US20120109638A1

US20120109638A1 - Electronic device and method for extracting component names using the same

Info

Publication number: US20120109638A1
Application number: US13/049,908
Authority: US
Inventors: Wei-Qing Xiao; Chung-I Lee; Chien-Fa Yeh
Original assignee: Hongfujin Precision Industry Shenzhen Co Ltd; Hon Hai Precision Industry Co Ltd
Current assignee: Hongfujin Precision Industry Shenzhen Co Ltd; Hon Hai Precision Industry Co Ltd
Priority date: 2010-10-27
Filing date: 2011-03-17
Publication date: 2012-05-03
Also published as: CN102455997A

Abstract

A method for extracting component names from a document reads text content of the document, searches for component labels in the text content, and stores a position of each component label in the text content in a storage device. The method further extract a component name corresponding to each component label in the text content according to the position of each component label, and creates a component table according to the component label and the component name.

Description

BACKGROUND

1. Technical Field
Embodiments of the present disclosure relate to document analysis technology, and particularly to an electronic device and method for extracting component names from a document using the electronic device.
2. Description of Related Art
Components, such as clips, rivets, bolts, in a drawing of a document, for example, a patent document, are usually only marked with alphanumerical labels. To ascertain a component name, the component name must be located in an accompanying document, such as a specification of the patent document. It is thus less than efficient to understand the drawings of the patent document. Therefore, a more efficient method for extracting component names from a document is desired.
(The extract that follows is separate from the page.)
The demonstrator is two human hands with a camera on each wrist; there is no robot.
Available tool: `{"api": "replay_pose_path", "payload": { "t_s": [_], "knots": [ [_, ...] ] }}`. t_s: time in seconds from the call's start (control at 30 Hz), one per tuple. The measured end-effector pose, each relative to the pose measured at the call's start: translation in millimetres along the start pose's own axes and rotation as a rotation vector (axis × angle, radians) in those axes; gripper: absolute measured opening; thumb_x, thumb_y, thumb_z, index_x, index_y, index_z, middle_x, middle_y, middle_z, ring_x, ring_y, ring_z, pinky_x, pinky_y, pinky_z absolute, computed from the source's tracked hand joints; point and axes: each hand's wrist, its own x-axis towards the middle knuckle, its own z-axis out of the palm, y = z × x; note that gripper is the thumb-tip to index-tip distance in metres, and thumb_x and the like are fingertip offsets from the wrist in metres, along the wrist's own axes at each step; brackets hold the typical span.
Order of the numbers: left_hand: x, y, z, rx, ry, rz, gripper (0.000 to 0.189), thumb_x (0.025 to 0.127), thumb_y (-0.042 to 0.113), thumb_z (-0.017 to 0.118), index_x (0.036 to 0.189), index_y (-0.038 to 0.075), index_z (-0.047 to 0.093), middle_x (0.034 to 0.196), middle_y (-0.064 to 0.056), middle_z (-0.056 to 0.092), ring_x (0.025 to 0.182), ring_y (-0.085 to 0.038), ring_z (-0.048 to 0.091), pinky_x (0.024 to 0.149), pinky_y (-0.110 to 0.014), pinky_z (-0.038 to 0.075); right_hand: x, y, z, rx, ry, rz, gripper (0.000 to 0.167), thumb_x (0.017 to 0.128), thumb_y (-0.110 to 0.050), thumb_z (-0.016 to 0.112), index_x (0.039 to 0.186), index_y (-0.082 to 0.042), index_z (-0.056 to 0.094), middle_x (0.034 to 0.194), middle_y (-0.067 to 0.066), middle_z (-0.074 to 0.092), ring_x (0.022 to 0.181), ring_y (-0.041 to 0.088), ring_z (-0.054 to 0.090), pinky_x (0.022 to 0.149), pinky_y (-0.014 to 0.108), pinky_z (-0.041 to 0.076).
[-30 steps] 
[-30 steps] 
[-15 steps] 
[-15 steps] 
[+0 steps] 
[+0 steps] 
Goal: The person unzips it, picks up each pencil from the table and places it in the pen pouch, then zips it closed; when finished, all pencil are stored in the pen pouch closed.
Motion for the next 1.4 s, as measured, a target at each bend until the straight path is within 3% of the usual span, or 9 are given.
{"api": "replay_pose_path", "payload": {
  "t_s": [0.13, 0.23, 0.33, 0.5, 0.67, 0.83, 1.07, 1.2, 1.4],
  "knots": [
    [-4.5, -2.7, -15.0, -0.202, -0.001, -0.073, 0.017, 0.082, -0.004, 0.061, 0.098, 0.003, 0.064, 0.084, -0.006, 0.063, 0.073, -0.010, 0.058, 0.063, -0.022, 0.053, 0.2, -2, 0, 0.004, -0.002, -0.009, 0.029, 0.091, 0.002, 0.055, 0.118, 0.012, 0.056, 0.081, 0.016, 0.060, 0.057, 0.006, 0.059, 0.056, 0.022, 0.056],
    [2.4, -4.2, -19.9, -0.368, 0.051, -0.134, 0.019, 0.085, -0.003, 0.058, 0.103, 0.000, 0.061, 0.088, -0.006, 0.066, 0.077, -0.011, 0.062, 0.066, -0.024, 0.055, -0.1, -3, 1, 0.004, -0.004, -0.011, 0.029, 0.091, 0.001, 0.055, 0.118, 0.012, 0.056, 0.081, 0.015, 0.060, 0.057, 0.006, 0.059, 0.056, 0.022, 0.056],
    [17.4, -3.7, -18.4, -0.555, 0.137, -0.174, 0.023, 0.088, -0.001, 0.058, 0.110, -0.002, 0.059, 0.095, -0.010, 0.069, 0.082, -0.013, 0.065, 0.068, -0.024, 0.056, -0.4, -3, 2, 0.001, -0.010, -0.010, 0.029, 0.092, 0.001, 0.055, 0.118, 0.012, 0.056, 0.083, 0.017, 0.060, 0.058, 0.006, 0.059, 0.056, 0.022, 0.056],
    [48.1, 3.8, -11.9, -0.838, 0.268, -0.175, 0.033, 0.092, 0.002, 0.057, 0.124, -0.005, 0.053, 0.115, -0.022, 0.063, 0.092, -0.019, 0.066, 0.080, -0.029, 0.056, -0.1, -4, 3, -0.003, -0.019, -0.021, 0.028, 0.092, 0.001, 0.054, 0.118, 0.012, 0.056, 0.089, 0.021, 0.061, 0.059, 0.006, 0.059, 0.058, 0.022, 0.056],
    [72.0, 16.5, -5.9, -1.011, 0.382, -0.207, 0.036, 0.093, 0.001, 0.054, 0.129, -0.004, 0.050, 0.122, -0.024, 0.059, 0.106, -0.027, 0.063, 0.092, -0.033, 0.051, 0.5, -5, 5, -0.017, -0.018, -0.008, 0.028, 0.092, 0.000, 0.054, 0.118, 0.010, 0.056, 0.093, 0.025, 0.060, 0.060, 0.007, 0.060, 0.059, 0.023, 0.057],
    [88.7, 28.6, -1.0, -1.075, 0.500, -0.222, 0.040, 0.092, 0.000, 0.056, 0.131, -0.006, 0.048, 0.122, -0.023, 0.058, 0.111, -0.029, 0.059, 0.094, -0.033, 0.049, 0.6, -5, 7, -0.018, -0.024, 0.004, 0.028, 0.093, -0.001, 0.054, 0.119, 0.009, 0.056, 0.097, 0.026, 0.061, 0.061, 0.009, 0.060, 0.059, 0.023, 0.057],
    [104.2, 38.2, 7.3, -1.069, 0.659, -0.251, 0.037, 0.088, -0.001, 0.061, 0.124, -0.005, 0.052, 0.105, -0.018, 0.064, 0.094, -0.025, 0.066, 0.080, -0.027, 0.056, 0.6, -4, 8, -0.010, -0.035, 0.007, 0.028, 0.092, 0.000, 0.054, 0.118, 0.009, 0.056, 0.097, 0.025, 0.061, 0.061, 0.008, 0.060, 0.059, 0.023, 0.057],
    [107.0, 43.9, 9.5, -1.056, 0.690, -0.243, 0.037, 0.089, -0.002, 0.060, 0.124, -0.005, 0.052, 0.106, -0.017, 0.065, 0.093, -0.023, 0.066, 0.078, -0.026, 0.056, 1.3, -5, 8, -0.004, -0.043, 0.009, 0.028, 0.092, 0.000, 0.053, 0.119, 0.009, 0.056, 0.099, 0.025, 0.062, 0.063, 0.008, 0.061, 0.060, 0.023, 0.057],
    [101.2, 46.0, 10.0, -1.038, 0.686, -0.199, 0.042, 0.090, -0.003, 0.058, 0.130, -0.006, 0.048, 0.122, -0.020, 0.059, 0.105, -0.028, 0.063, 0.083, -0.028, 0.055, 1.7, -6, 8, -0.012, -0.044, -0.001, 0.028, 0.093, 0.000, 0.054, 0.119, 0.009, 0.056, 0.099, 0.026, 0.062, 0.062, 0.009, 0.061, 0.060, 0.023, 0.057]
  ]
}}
BRIEF DESCRIPTION OF THE DRAWINGS

FIG. 1 is a block diagram of one embodiment of an electronic device.

FIG. 2 is a block diagram of one embodiment of a component name extracting system in the electronic device.

FIG. 3 is a flowchart of one embodiment of a method for extracting component names from a document using the electronic device.

FIG. 4 is a detailed flowchart of block S2 in FIG. 3.

FIG. 5 is a detailed flowchart of block S3 in FIG. 3.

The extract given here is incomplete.